With these documents you can give just consideration to the fiduciary duties of the directors and trustees who have caused those costs to have been incurred and you can assess the level of recapitalisation of the timeshare which they acquired thought the years which came from exiting timeshare owners. It might well be that the acquisitions are in reality creating an undeclared reserve or those transaction are off balance sheet when they should be on balance sheet.

Of course those assets could be being moved to others who are not entitled to the resort or club assets.

If the resort/club has accumulated (been given back) weeks which you then become entitled to under the contract (expressed or implied terms), the resort/club might have not considered the contractual right you have or may not have applied the credit to your maintenance account. I am sure that you can now appreciate that these investigations are real and vital to ensure that the voice of the dispute from your side is heard and heard with real and just arguments.

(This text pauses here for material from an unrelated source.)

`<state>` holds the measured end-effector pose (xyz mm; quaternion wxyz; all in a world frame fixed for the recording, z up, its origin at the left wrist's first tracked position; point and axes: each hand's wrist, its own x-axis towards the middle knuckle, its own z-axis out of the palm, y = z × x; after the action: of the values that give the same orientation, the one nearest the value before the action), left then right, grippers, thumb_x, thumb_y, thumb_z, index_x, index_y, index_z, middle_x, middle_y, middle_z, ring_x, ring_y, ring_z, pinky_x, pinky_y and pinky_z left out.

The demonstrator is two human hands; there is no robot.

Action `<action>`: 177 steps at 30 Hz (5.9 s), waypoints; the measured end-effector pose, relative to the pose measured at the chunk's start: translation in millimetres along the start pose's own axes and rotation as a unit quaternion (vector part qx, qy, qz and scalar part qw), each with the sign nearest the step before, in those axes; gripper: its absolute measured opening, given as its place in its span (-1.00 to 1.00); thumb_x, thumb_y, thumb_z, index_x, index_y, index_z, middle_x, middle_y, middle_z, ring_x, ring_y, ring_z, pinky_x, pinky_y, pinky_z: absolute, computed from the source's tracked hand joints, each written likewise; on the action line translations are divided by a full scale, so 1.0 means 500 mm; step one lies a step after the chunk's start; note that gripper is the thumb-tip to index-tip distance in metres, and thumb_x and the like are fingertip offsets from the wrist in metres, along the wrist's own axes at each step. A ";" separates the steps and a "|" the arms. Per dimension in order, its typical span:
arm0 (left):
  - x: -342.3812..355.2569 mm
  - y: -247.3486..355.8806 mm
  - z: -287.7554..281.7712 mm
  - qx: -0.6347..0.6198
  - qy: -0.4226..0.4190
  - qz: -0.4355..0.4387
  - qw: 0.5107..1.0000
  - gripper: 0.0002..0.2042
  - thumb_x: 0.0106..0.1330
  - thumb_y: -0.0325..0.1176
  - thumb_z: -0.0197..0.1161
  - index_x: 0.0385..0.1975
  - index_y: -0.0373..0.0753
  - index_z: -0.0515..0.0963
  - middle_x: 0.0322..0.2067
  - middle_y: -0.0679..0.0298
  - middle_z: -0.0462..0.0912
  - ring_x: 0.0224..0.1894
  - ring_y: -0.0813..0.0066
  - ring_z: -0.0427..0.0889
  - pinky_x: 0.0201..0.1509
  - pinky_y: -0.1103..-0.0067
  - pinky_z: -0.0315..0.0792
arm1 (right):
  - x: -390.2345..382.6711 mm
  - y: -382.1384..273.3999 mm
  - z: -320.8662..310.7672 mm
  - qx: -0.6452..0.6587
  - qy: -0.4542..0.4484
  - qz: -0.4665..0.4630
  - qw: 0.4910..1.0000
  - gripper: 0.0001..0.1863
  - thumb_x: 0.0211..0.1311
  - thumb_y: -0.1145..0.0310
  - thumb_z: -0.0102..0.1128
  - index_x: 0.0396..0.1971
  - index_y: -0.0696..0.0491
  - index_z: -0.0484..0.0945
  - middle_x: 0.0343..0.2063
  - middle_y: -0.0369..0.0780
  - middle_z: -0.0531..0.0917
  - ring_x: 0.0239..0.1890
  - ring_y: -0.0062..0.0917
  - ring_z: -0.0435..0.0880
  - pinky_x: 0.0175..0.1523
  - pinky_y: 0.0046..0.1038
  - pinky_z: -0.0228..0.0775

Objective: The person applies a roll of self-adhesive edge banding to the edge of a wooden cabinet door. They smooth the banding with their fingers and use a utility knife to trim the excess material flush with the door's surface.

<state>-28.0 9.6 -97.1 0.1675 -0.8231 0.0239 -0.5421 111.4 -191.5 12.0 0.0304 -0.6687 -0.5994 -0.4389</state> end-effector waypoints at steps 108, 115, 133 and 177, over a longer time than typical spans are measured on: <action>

The court only has jurisdiction to make an order when the documents requested would fall within the scope of standard disclosure in any subsequent proceedings. You can’t use the application as a ‘fishing’ exercise, so the application must be focused to the issues relevant to the potential claim.

Also, the court will consider more generally whether it would be desirable to make such an order. They will take into account whether the requested disclosure would assist the parties to resolve the dispute without proceedings being commenced, or whether early disclosure might otherwise assist with the early disposal of the case.

The court will also need to consider the scope of the disclosure requested; even if you can satisfy the above criteria, the application would still fail if the scope of disclosure requested was too wide. In some circumstances, the court may limit the scope of the order sought.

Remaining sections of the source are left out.